Women's liberation and empowerment in India: examining the reasons for why it is so superficial

Arunima’s post ‘Liberated…With Clauses’ reminded me of something my younger daughter told me a while ago. She was talking about a classmate of hers in college who wants to do an MBA later. This girl mentioned her MBA dream to her dad who shot it down in a second, asking her to do something in ‘home science or flower decoration’ instead.

Now, this is a girl studying in a premier college where only the best and the brightest get through, but this education obviously has a clause attached- that she is being prepared only for marriage, and any other dreams she might have better be forgotten right away. (Remember Vrinda Nabar’s poem in my earlier post ‘Whose Fault Is It Anyway?’)
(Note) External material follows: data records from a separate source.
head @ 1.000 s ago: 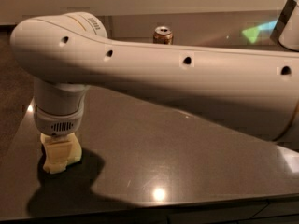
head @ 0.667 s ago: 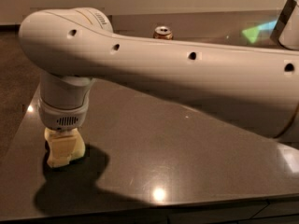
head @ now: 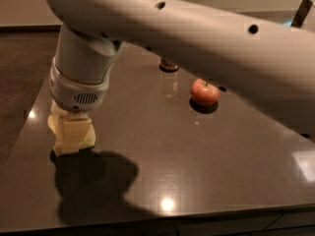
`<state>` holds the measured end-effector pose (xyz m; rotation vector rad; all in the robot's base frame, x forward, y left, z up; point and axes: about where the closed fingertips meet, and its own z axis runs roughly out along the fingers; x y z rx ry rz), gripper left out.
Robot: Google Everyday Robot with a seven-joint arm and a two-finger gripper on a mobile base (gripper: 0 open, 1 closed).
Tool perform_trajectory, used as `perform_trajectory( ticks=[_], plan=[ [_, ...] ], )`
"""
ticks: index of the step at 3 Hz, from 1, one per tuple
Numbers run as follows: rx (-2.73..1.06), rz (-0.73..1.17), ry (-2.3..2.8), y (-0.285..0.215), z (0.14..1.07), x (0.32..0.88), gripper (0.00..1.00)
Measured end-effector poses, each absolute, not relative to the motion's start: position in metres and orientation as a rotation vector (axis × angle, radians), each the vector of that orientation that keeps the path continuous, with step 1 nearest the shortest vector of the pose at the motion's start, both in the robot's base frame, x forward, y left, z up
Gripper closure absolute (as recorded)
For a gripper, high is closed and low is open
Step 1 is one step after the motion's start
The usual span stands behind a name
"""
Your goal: Pick sponge
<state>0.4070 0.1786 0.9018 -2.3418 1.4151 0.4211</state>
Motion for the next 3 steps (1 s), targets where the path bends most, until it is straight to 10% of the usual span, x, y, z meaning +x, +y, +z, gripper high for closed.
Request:
perform_trajectory(
  ticks=[3],
  plan=[
    [-2.357, 0.533, 1.26, 0.145, 0.984, 0.409, 1.0]
  ],
)
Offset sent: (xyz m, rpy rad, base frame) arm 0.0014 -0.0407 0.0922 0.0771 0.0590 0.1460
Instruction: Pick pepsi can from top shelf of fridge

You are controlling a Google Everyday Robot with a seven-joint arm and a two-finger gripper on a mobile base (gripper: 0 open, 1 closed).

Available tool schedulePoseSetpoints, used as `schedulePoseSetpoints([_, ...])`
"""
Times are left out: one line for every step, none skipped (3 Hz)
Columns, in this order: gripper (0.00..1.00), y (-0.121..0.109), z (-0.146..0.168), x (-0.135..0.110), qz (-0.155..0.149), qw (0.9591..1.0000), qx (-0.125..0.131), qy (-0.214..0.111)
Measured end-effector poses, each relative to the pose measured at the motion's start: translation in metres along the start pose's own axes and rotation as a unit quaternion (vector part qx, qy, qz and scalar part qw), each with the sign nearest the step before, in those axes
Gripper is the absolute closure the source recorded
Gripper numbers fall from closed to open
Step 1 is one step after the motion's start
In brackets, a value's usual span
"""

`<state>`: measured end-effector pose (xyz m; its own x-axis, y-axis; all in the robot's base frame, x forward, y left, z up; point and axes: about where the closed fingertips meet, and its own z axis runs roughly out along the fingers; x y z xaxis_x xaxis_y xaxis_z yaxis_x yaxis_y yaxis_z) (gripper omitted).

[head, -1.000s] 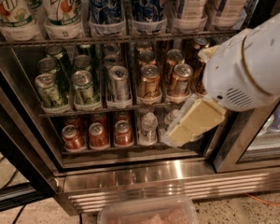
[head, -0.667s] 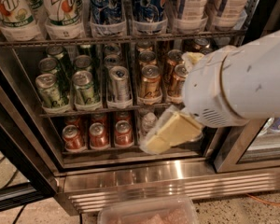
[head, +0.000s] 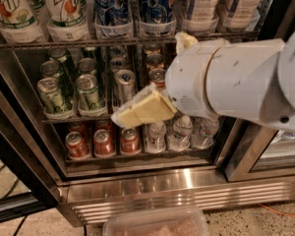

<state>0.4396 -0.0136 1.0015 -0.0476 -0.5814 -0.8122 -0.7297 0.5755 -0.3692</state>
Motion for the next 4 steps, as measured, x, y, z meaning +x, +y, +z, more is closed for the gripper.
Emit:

Indian woman empowermentSo many sociological concepts and theories come to mind – a woman has to play so many intense domestic roles as it is – those of a daughter, wife, mother, daughter-in-law, etc, sometimes one in conflict with the other; add to this the suppression of her own dreams and the subjugation of her real self and it becomes a socio-psychological nightmare. Role conflict can be an emotional roller coaster ride even at the best of times, and I shudder to think of a woman who has to balance statuses and roles day in and day out, many a times replacing one role with another with alacrity simply because others say so, or because it is expected of her.

Another thing- while we are catching up with modern technology almost at the same speed as it comes into the market, our thought processes, beliefs and norms of behavior continue to be medieval, or even if I am charitable, take a long time to catch up with technology, creating what is called a cultural lag.

Sociologically speaking, the material culture (such as technology) outpaces the non-material culture (such as our beliefs and norms) by light years. A sociologist had given the example of a rocket launch by the Indian Space Research Organization (ISRO); he said that while the rocket itself was a technological marvel, it was launched with a ritual involving the breaking of a coconut and the chanting of religious mumbo-jumbo.

I have an analogy here – horoscopes are matched on astrological websites – the cultural lag is so obvious here, as it is when grooms and brides are matched online. Weddings take place with all the latest technology there is- laser lights, blaring sound systems, fancy cars, grooms dropping from helicopters, under-sea weddings, and whatever else money can buy, the priest carries a Blackberry, the caterer can differentiate caviar from the North Sea from its synthetic counterpart; and yet at the end of it all, the bride goes into her husband’s home with ghoonghat, sindoor, bindi and all, mentally preparing herself to fit into the role of a traditional housewife who might or might not be allowed the freedoms she may have taken for granted so far. (I am not even going into the question of when women will be able to decide on their own partners, or to remain single)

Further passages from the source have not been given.